# 

## recar

Witam,
Potrzebuję zamontować (najlepiej bezprzewodowo) zestaw kilku kamer wokół domu...maksymalnie cztery.
Na allegro jest od groma tego typu sprzętu i ciężko się połapać laikowi który z tych chińskich cudeniek będzie najlepszy  :wink: 

Znalazłem takie dwa zestawy i prosiłbym znawców tematu o opinie. Interesuje mnie aby obraz był w miarę ostry (widoczne tablice rej. i postać wyglądająca jak człowiek a nie zlepek pixeli), dobrze by było gdyby w nocy też było coś widać przynajmniej na kilka metrów. Dodatkowo właśnie istotne jest dla mnie to aby był oddzielny niezależny ekran na którym można bezpośrednio oglądać obraz z kamer na żywo.
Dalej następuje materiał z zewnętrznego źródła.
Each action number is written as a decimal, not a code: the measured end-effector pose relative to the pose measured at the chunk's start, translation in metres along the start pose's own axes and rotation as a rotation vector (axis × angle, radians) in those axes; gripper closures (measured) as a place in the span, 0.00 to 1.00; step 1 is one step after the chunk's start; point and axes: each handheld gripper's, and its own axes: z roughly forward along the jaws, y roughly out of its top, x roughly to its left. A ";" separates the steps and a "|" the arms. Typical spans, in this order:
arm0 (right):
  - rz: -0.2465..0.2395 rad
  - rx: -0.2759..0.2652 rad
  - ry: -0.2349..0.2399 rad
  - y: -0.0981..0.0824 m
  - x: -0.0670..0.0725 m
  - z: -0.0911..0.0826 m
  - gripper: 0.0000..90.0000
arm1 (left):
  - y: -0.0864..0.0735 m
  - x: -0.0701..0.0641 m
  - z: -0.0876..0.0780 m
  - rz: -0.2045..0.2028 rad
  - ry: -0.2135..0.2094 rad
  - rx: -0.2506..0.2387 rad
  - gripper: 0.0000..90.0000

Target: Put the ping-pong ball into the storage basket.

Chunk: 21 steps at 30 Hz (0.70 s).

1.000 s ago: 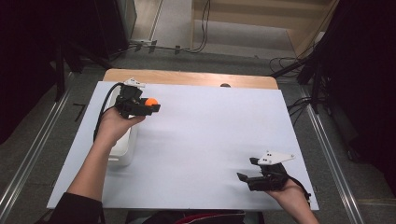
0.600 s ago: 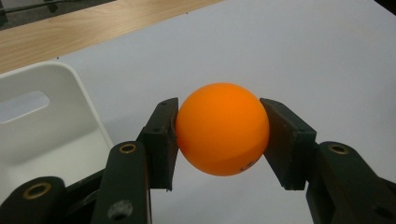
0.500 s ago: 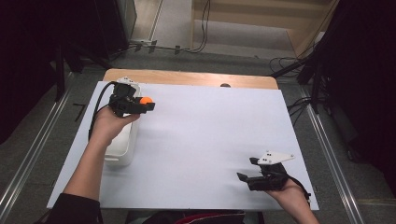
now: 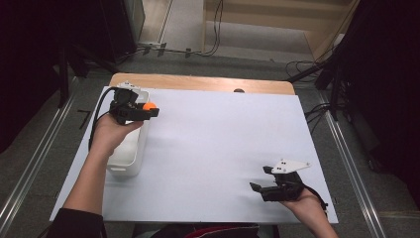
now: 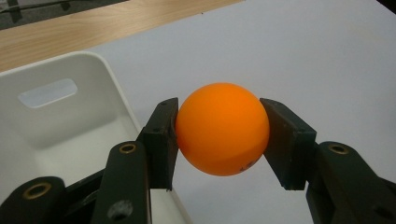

http://allegro.pl/sterr-zestaw-bezpr...438779917.html

http://allegro.pl/monitoring-hd-bezp...499479588.html

Pozdrawiam

----------


## jacekkolcon

1) Kamery tego typu są zwykle szerokokątne. Już po paru metrach od kamery rejestracji raczej nie zobaczysz.
2) Zestaw z Eltroxa jest lepszy, bo kamery mają większą rozdzielczość. Ta druga tylko VGA
3) Jak faktycznie chcesz coś zobaczyć to kamera najlepiej z optycznym zoomem i jakością nagrywania 1920x1080, uprzedzam, z optycznym zoomem będzie droga

w Eltrox znalazłem np. coś takiego: http://www.eltrox.pl/monitoring/moni...80p-ip139.html
a zestawy masz tu: http://www.eltrox.pl/monitoring/moni...estawy-ip.html
Kup IP i kamery nie mniej niż 1920x1080 - obecnie inaczej szkoda kasy.

----------


## recar

> 1)
> w Eltrox znalazłem np. coś takiego: http://www.eltrox.pl/monitoring/moni...80p-ip139.html


Faktycznie te zestawy wyglądają o wiele lepiej od tych które podałem tylko mają jedną zasadniczą wadę (jak dla mnie oczywiście). Zależało mi na tym aby był w zestawie mały wyświetlacz (7-10") w którym będę miał podgląd na żywo i żeby nie ciągnąć tych kabli po całym domu. Oczywiście jak nie znajdę bezprzewodowych to pewnie będę musiał na kablu puścić instalację.

Może ktoś jednak posiada/posiadał te podane przeze mnie zestawy i może coś więcej napisać...czy to szajs kompletny i szkoda kasy czy dadzą radę do zastosowań domowych?

----------


## AviCloud

> Faktycznie te zestawy wyglądają o wiele lepiej od tych które podałem tylko mają jedną zasadniczą wadę (jak dla mnie oczywiście). Zależało mi na tym aby był w zestawie mały wyświetlacz (7-10") w którym będę miał podgląd na żywo i żeby nie ciągnąć tych kabli po całym domu. Oczywiście jak nie znajdę bezprzewodowych to pewnie będę musiał na kablu puścić instalację.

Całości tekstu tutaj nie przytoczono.